機車沖上盤山公路,風如同刀子刮過臉頰,她忽地笑了。
這種近乎失重的刺激感,比窩在車里胡思亂想痛快太多。
“小時候在家里,我過得跟個透明人似的,”溫崢的聲音混著風聲傳進耳朵,“大哥優秀,阿月嘴甜,下面那對龍鳳胎還一個比一個鬼靈精,我夾在中間跟個多余零件似的。

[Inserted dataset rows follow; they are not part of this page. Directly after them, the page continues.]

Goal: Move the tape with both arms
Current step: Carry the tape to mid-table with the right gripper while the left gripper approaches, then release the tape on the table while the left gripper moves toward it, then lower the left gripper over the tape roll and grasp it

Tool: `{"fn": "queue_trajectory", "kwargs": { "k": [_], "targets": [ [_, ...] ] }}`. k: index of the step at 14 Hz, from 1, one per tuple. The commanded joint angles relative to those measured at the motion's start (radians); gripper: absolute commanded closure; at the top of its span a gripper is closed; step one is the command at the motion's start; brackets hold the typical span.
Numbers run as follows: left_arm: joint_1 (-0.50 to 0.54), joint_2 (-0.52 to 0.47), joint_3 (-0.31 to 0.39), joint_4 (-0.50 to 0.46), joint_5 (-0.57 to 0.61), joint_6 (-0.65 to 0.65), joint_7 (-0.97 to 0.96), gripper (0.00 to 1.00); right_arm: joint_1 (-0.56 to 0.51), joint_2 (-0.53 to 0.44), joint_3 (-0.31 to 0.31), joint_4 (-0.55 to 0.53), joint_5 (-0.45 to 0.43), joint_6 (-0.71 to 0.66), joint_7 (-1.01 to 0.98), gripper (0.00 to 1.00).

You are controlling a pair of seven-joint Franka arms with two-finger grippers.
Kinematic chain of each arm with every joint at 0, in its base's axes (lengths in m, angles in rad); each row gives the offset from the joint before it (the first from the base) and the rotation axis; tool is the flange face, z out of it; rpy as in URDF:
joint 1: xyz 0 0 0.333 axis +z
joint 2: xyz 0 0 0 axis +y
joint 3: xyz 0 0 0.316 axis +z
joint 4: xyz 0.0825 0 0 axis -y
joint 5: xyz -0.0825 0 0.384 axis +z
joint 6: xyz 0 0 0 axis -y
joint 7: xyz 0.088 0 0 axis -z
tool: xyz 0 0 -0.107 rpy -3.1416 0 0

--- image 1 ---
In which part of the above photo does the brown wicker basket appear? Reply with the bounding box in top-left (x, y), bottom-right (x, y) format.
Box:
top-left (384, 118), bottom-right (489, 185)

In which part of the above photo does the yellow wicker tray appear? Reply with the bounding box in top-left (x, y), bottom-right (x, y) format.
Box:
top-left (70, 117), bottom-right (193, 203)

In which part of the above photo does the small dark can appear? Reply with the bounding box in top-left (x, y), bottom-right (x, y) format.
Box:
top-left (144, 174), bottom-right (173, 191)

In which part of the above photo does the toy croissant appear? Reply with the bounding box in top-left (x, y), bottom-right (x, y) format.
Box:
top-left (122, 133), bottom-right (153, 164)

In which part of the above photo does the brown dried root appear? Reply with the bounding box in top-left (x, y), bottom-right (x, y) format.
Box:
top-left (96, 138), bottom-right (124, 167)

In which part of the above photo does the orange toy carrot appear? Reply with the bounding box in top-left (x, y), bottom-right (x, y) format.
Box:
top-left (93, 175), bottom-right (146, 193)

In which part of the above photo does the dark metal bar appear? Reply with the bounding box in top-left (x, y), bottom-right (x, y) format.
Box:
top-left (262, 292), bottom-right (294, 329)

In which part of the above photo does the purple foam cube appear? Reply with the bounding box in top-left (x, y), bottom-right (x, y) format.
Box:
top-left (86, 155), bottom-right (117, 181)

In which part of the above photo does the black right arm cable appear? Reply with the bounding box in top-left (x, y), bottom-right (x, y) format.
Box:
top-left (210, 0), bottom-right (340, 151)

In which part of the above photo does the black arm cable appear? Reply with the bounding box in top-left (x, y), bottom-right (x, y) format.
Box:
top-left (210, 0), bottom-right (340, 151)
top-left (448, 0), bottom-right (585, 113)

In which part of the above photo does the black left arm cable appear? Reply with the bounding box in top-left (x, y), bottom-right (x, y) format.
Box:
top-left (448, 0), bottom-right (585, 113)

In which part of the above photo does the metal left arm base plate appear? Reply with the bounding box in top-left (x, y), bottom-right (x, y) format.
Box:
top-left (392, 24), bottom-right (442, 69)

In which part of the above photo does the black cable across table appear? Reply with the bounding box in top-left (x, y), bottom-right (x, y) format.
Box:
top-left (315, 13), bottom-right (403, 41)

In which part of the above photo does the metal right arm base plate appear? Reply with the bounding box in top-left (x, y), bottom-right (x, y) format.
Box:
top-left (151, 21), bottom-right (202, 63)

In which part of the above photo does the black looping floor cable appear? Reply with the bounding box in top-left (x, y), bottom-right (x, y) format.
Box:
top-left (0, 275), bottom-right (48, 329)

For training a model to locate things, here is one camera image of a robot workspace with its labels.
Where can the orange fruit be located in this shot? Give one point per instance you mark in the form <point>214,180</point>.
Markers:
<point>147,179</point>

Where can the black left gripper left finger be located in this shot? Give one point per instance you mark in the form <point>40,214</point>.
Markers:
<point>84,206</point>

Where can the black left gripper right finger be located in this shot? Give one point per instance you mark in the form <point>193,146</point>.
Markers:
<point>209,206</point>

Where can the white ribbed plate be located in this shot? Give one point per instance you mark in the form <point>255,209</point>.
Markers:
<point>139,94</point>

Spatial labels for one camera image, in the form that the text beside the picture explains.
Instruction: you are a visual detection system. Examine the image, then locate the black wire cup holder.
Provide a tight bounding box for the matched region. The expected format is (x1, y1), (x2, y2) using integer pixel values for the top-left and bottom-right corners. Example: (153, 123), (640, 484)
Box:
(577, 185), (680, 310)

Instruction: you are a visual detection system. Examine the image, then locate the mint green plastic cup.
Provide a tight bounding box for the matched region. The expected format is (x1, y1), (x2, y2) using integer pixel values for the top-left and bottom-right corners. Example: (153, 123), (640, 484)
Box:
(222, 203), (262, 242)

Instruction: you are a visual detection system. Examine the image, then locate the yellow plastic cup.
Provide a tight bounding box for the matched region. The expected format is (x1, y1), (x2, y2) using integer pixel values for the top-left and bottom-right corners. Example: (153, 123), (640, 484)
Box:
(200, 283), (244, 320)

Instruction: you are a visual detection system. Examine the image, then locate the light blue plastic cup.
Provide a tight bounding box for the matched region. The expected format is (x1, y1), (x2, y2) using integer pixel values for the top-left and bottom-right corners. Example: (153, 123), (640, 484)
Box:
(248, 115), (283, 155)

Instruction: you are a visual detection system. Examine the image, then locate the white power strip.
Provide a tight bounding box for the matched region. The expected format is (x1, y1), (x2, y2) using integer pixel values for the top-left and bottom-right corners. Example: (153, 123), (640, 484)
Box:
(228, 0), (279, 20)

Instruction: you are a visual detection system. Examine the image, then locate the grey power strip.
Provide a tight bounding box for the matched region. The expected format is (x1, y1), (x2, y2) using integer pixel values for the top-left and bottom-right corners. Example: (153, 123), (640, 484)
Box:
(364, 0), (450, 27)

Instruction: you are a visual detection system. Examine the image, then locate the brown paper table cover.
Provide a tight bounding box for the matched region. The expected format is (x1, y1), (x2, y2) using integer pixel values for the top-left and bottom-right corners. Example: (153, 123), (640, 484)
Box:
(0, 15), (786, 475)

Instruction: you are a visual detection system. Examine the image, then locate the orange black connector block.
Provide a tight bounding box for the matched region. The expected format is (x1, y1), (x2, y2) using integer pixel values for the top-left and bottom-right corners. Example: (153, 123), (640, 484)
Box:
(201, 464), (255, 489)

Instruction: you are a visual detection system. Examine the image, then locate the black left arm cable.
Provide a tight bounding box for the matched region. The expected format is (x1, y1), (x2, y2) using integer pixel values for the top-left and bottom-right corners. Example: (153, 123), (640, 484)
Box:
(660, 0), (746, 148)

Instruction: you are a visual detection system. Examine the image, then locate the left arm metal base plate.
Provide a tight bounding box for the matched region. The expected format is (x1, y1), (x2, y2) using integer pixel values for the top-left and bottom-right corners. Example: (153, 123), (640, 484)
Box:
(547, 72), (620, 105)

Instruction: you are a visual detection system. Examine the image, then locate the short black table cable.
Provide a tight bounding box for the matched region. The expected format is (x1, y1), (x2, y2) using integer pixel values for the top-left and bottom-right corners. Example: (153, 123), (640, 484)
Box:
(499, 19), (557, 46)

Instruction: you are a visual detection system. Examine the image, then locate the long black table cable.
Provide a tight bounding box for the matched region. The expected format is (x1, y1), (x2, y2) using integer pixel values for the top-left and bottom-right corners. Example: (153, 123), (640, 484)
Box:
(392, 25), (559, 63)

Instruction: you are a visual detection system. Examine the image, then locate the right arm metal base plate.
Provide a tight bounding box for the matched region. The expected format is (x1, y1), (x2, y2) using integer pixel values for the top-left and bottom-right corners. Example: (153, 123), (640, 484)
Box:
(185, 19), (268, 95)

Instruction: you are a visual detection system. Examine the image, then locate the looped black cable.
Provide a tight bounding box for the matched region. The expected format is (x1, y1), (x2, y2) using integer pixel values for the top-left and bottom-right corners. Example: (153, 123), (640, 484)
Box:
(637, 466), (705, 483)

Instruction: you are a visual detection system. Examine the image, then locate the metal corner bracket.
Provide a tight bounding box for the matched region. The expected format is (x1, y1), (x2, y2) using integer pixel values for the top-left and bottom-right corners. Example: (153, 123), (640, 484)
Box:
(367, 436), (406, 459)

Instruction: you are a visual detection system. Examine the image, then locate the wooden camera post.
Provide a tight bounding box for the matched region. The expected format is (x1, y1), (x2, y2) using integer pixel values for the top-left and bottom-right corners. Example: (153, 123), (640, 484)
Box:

”
“那會總覺得爸媽偏心,為了引起他們注意,就使勁搗亂,逃課打架什么都干過,也追過幾個女孩子。”
機車在彎道漂移,輪胎與地面摩擦出刺耳聲響。
溫穗把額頭抵著他后背,聽著他難得認真的語態。
“我年輕不懂事,不懂什么是喜歡,覺得人家長得漂亮就追了,追到手發現她有點黏人,沒多久就煩了。”溫崢說:“可我從沒想過和她分手,黏我就陪著,煩也繼續陪。”
溫穗悶聲問:“后來怎么又分開了?”
“她喜歡上別人了啊,”溫崢無所謂地聳肩,“老四,我只想告訴你,一個真正有責任有擔當的男人,是不會委屈自己的女朋友和妻子的。”
即使不喜歡,也不該貶低、冷待她。
溫崢放慢車速,停在半山腰的觀景臺。
溫穗仍然坐著。
溫崢踢開車撐,摘下手套拍了拍她頭頂。
“還有件事,”他說:“我對你的感情遠比你想象的深。溫穗,我和你從同一個地方出生,你永遠是我妹妹,你可以永遠相信哥哥。”
比起身體里各自流著父母一半的血,他們才是完全血脈共生的親兄妹。